## Task item
For the word "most", give the number of lines in these entries that contain it, with nothing else.

Stored items
▼

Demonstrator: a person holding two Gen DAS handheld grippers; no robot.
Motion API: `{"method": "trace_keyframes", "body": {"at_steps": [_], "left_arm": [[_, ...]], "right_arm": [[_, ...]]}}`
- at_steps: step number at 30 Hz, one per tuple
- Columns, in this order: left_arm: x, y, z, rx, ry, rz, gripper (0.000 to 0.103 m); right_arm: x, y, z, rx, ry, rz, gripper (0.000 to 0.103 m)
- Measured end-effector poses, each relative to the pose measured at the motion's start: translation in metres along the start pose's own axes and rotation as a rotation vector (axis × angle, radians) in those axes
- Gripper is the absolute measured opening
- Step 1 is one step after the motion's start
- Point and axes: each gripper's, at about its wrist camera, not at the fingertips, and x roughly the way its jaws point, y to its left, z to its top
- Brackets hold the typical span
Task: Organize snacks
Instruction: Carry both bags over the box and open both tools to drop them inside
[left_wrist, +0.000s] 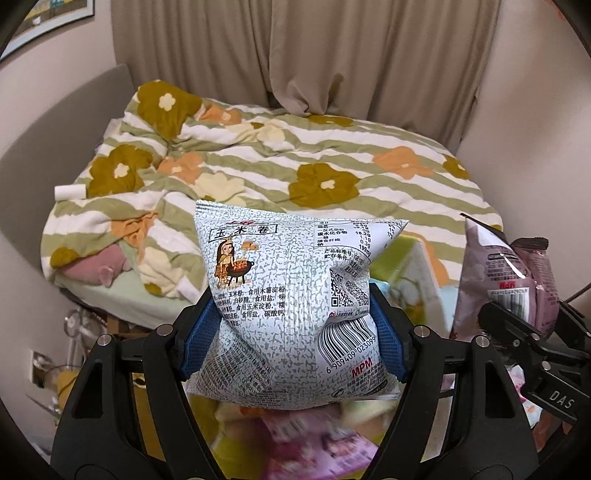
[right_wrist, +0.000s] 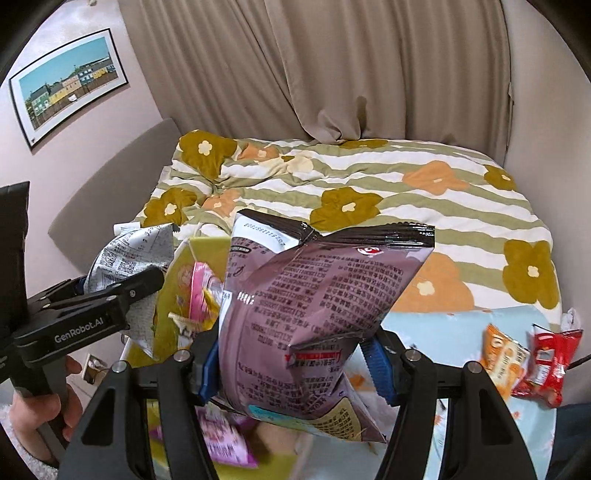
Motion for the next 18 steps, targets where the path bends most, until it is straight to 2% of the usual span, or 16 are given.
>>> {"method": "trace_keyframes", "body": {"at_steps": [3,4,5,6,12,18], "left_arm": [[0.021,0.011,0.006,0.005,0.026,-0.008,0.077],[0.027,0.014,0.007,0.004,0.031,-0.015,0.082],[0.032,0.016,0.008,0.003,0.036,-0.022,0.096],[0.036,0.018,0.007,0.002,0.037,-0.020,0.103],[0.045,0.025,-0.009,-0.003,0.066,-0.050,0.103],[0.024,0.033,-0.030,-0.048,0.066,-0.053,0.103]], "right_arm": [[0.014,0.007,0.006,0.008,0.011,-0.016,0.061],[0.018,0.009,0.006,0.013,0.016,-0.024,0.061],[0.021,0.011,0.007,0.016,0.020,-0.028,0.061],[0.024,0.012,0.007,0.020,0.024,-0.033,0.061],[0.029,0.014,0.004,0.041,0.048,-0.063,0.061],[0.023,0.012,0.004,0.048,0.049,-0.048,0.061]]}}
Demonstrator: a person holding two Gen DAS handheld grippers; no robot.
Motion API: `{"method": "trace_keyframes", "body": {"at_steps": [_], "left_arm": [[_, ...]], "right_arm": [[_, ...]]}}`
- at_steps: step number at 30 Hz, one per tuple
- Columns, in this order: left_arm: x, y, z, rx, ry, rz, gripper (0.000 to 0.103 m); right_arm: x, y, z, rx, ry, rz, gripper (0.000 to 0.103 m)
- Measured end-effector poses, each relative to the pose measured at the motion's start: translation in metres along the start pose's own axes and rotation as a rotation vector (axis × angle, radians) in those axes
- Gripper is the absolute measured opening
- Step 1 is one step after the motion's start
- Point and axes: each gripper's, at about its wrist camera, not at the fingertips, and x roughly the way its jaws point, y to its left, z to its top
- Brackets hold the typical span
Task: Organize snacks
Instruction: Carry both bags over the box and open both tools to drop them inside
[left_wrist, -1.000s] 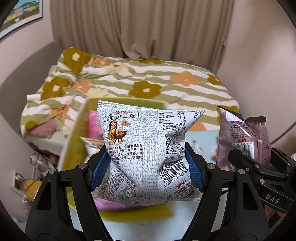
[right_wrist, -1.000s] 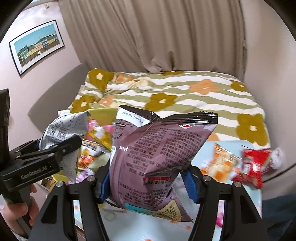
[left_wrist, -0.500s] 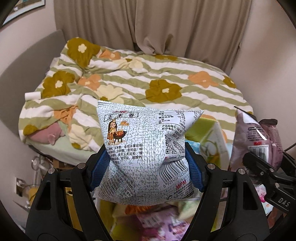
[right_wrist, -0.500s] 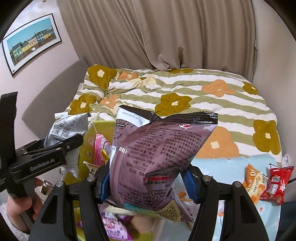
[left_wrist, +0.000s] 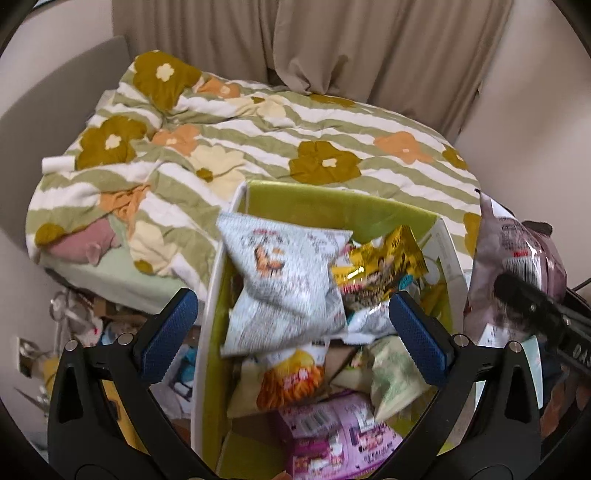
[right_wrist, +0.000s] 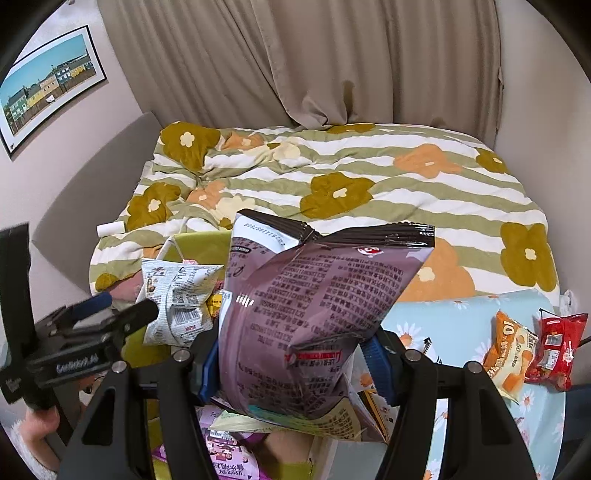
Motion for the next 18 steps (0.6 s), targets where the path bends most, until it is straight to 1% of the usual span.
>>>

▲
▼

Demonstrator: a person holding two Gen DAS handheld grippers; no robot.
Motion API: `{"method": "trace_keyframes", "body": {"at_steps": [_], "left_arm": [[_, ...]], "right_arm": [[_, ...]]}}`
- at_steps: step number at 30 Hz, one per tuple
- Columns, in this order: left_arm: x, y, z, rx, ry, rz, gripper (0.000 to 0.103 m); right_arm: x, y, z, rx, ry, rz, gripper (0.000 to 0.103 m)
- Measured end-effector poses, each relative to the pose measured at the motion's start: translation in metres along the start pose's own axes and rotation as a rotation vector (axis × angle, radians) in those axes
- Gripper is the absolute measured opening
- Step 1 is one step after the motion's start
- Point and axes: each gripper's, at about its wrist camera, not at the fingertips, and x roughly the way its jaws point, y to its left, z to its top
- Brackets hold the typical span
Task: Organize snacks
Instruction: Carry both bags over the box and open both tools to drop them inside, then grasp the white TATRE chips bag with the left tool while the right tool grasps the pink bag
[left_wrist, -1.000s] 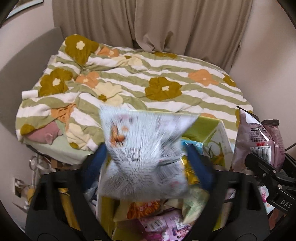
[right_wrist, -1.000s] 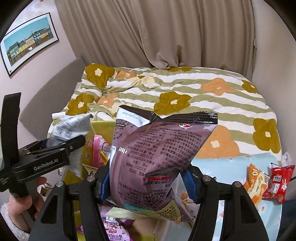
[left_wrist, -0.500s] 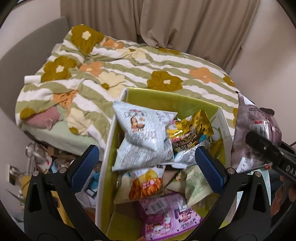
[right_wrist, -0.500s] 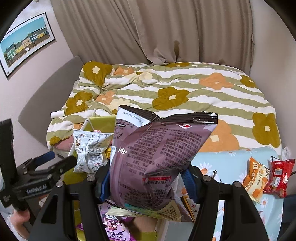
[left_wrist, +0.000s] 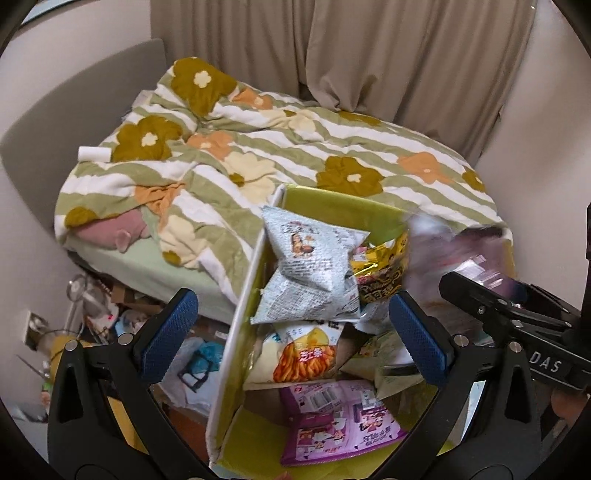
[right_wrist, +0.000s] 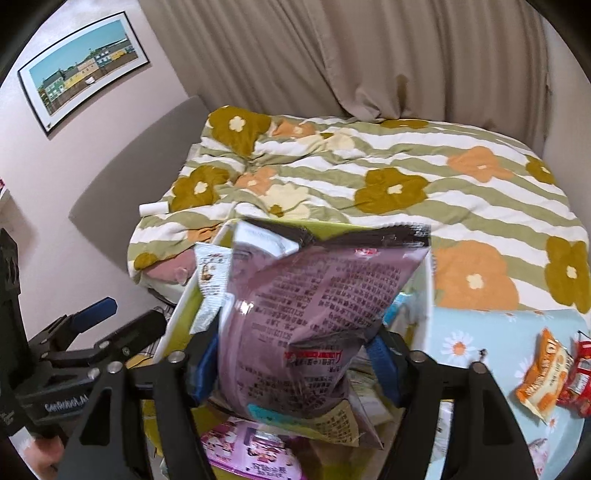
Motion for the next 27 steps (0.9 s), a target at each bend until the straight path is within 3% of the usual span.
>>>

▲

## Your response
2